Credit Suisse’s Performance Incentive Plan (PIP) paid out and some lucky bankers became very rich indeed. I’m not talking 'buy a magnum of champagne' rich.

Playing golf with colleagues might be one management tool for bonding but surely a better method is to create an incentive plan that will pad the pockets and pander to the egos of the elite? In April, Credit Suisse’s Performance Incentive Plan (PIP) paid out and some lucky bankers became very rich indeed. I’m talking about retirement rich not buy a magnum of champagne rich. Chief executive Brady Dougan will receive about SFr70 million ($65 million) and Paul Calello, head of the investment bank, about SFr37 million. But the largesse is not limited to the bosses – I have heard that between 200 and 300 other senior executives will also receive plump payouts.

The plan was introduced in 2005 by former chief executive Ossi Grübel when Credit Suisse was languishing – very much deserving its reputation as "the other Swiss bank". A mole whispers conspiratorially: "It was ironic. But at the time there wasn’t enough cash to go round. So management said to the senior guys: ‘We’ll give you stock’. And we all went: ‘Boo!!’ With hindsight however, the PIPs were a thing of beauty."

There were various hurdles such as return on equity targets and peer share price comparisons to be overcome. One hurdle was the average share price during the first quarter of 2010. "I’m glued to my Bloomberg screen," a mole moaned. "It’s so distracting. I can hardly do any proper work."

Sources whisper that the plan was heavily leveraged. So if, for example, using imaginary numbers, the Credit Suisse share price rose 10% from its 2005 level, PIP holders would receive four times their original entitlement. In the heady days of 2007, these Credit Suisse PIPs were worth so much they proved a real disincentive to hire senior people from the firm. "We looked at hiring one of their top guys," a rival chief executive told me. "We backed away when we realized just how many millions we would have to pay him to buy out the pesky PIPs." Intriguingly, due to the shrivelling Credit Suisse share price during the crisis (remember how it traded at SFr24 in March 2009), there was a period when the whole plan was worthless.

What should we make of this? Credit Suisse argues that the performance plan was designed to compensate, incentivize and retain senior executives and such employees were forced to defer substantial portions of their 2004 compensation. PIPs vested over the five-year period of the plan. In addition, the plan aligned the interests of senior employees and shareholders and there will be no dilution as the shares will be delivered from treasury stock. I agree with all this and obviously Credit Suisse had a good crisis. However, instinctively, I feel that the large amounts paid out under the scheme will be met with cynical shouts of "greedy bankers" from some commentators and will cause revulsion in Switzerland, the land of cow-tending peasant farmers. I will be interested to see which, if any, senior executives leave Credit Suisse in the next few months to sail around the world or spend more time with their families.

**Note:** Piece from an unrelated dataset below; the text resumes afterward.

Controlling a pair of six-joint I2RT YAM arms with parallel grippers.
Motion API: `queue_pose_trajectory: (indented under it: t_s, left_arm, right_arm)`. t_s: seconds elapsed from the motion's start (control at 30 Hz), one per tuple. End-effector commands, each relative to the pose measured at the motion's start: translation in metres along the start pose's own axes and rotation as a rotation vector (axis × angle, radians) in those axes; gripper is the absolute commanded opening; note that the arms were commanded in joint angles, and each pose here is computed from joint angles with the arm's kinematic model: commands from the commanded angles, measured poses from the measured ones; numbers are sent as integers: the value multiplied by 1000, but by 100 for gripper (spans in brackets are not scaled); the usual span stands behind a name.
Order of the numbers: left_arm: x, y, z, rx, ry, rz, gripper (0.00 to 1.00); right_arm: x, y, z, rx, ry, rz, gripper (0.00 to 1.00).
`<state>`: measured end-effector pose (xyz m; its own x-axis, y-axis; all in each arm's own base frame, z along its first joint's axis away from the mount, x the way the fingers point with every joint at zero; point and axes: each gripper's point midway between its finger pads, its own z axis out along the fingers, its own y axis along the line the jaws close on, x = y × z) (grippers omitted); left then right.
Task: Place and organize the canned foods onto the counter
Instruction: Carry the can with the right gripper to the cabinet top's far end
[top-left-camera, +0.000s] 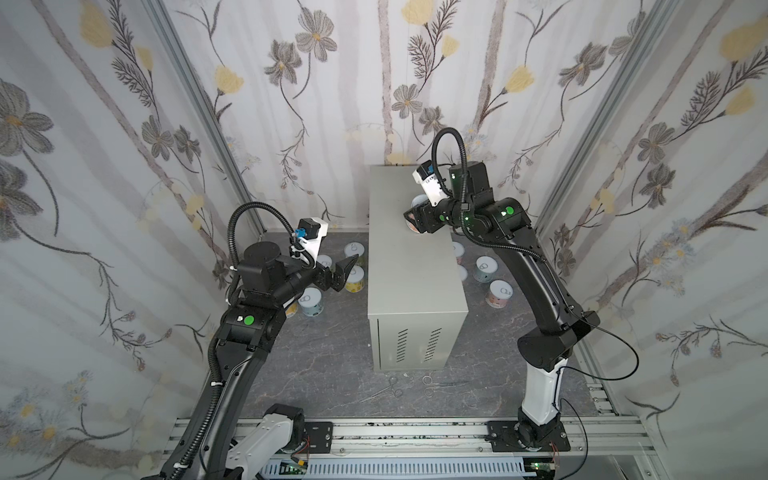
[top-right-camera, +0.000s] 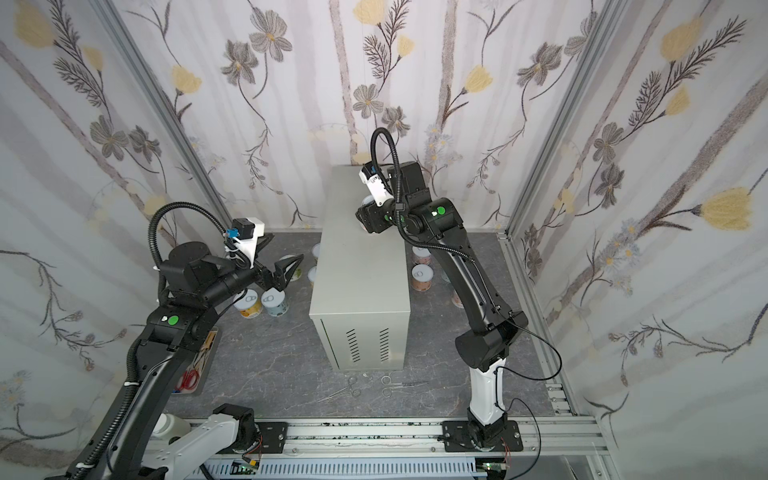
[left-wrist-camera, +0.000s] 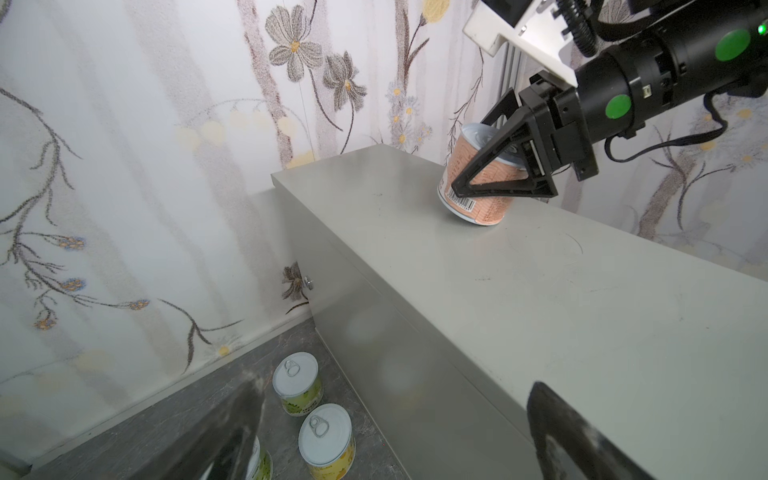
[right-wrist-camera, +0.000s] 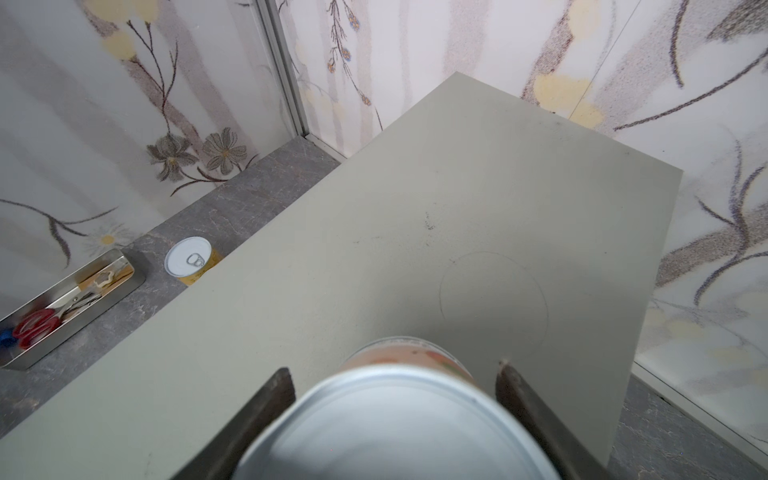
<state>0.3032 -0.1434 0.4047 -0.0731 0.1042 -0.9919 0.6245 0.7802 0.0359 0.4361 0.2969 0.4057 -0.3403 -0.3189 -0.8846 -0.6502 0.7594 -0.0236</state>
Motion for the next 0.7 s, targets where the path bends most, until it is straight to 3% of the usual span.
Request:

Incentive plans, such as the Credit Suisse PIPs, are now deemed an acceptable way to reward bankers as they link large rewards to longer-term results. Incentive plans are meant to bind the senior people of a firm together. But those below the appropriate level must feel alienated: "nose pressed up against the window" stuff. Of course, senior management would argue that the disenfranchised can work harder and become more senior and then they too can participate in such plans. That’s true and that is the way Wall Street has always worked. Finance is one of the few industries were those who succeed can earn significant capital even though they are merely employees.